T-cell leukemia natural history, complications and prognosis

Editor-In-Chief: C. Michael Gibson, M.S., M.D. [1] Associate Editor(s)-in-Chief: Haytham Allaham, M.D. [2]

Overview

The natural history of adult T-cell leukemia varies between the different subtypes of the disease. Common complications of adult T-cell leukemia include cardiac arrhythmias, opportunistic infections , and bone fractures. The prognosis varies between the subtypes of adult T-cell leukemia; acute and lymphomatous subtypes have a poor prognosis, where as chronic and smouldering subtypes have a good prognosis.

Natural History

The natural history of adult T-cell leukemia varies between the different subtypes of the disease.^[1]
Usually patients with acute adult T-cell leukemia have an aggressive clinical course with a median survival period of less than 12 months. If left untreated, most of the patients with acute adult T-cell leukemia will develop constitutional symptoms, lymphadenopathy, and organomegaly within a few weeks of diagnosis.
Usually patients with chronic adult T-cell leukemia will have an stable clinical course. If left untreated, most of the patients with chronic adult T-cell leukemia will develop lymphocytosis for months, or even years, before presenting with the typical cutaneous manifestations.
Most patients with smoldering adult T cell leukemia are initially asymptomatic.
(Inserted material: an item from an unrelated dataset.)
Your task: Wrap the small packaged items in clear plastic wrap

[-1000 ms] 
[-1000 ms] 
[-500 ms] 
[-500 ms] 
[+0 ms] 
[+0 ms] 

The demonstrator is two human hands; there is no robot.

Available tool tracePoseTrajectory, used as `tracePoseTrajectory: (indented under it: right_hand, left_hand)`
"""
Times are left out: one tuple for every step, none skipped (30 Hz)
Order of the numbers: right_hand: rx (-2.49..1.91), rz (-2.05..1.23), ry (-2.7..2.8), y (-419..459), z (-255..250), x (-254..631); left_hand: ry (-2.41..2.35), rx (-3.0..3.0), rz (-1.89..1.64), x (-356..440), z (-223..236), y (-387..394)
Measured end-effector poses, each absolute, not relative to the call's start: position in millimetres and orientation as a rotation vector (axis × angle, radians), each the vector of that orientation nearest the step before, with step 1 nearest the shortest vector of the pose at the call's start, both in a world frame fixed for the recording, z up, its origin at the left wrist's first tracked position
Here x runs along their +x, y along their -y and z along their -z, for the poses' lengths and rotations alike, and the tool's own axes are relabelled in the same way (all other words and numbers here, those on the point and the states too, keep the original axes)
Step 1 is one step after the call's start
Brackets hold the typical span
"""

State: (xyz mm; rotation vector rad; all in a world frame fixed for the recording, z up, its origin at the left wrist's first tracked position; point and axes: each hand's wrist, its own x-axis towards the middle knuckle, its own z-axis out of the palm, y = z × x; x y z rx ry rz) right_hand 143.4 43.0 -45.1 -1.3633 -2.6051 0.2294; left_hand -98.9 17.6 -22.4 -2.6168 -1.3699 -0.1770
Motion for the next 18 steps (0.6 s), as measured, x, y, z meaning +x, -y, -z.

If left untreated, most of the patients with smoldering adult T cell leukemia will develop steroid-responsive skin rash and multiple lung infiltrates.

Complications

Common complications of adult T-cell leukemia include:^[1]^[2]

Cardiac arrhythmias (due to hypercalcaemia)
Opportunistic infections (Strongyloides stercoralis infection is a frequent cause of death among adult T-cell leukemia patients)
Bone fractures (due to lytic bone lesions)
Anemia
Recurrent bleeding

Prognosis

The prognosis varies between the subtypes of adult T-cell leukemia; acute and lymphomatous subtypes have a poor prognosis, where as chronic and smoldering subtypes have a good prognosis.^[3]

The 4-year overall survival rate of patients with acute adult T-cell leukemia is approximately 11%.
The 4-year overall survival rate of patients with adult T-cell lumphoma is approximately 16%.
The 4-year overall survival rate of patients with chronic adult T-cell leukemia is approximately 36%.
The 4-year overall survival rate of patients with smouldering adult T-cell leukemia is approximately 52%.

The table below lists prognostic factors for adult T-cell leukemia patients:^[1]^[3]^[4] ^[5]


Prognostic Factor	Description

Clinical subtype	Acute and lymphomatous subtypes have a poor prognosis, where as chronic and smouldering subtypes have a good prognosis.
Gender	Males are associated with a worse prognosis when compared to females.
Performance status	Patient’s poor performance status is associated with a worse prognosis.
Proliferative index higher than 18%	is associated with a worse prognosis.
Calcium level	Hypercalcemia is associated with a worse prognosis.
Lactate dehydrogenase (LDH) level	Elevated level of LDH is associated with a worse prognosis.
β2-microglobulin level	An elevated β2-microglobulin level is associated with a worse prognosis.
Lymphocyte surface markers	Over expression of CD25 is associated with a worse prognosis.
Neuron‐specific enolase	An elevated neuron‐specific enolase level is associated with a worse prognosis.

References

↑ ^1.0 ^1.1 ^1.2 Matutes E (2007). “Adult T-cell leukaemia/lymphoma”. J Clin Pathol. 60 (12): 1373–7. doi:10.1136/jcp.2007.052456. PMC 2095573. PMID 18042693.CS1 maint: PMC format (link)
↑ Adult T-cell leukemia/lymphoma. Wikipedia (2015) https://en.wikipedia.org/wiki/Adult_T-cell_leukemia/lymphoma Accessed on November, 3 2015
↑ ^3.0 ^3.1 Katsuya H, Ishitsuka K, Utsunomiya A, Hanada S, Eto T, Moriuchi Y; et al. (2015). “Treatment and survival among 1594 patients with ATL”. Blood. 126 (24): 2570–7. doi:10.1182/blood-2015-03-632489. PMID 26361794.
↑ Mahieux R, Gessain A (2007). “Adult T-cell leukemia/lymphoma and HTLV-1”. Curr Hematol Malig Rep. 2 (4): 257–64. doi:10.1007/s11899-007-0035-x. PMID 20425378.
↑ Rodríguez-Zúñiga M, Cortez-Franco F, Qujiano-Gomero E (June 2018). “Adult T-Cell Leukemia/Lymphoma. Review of the Literature”. Actas Dermosifiliogr. 109 (5): 399–407. doi:10.1016/j.ad.2017.08.014. PMID 29685460. Vancouver style error: initials (help)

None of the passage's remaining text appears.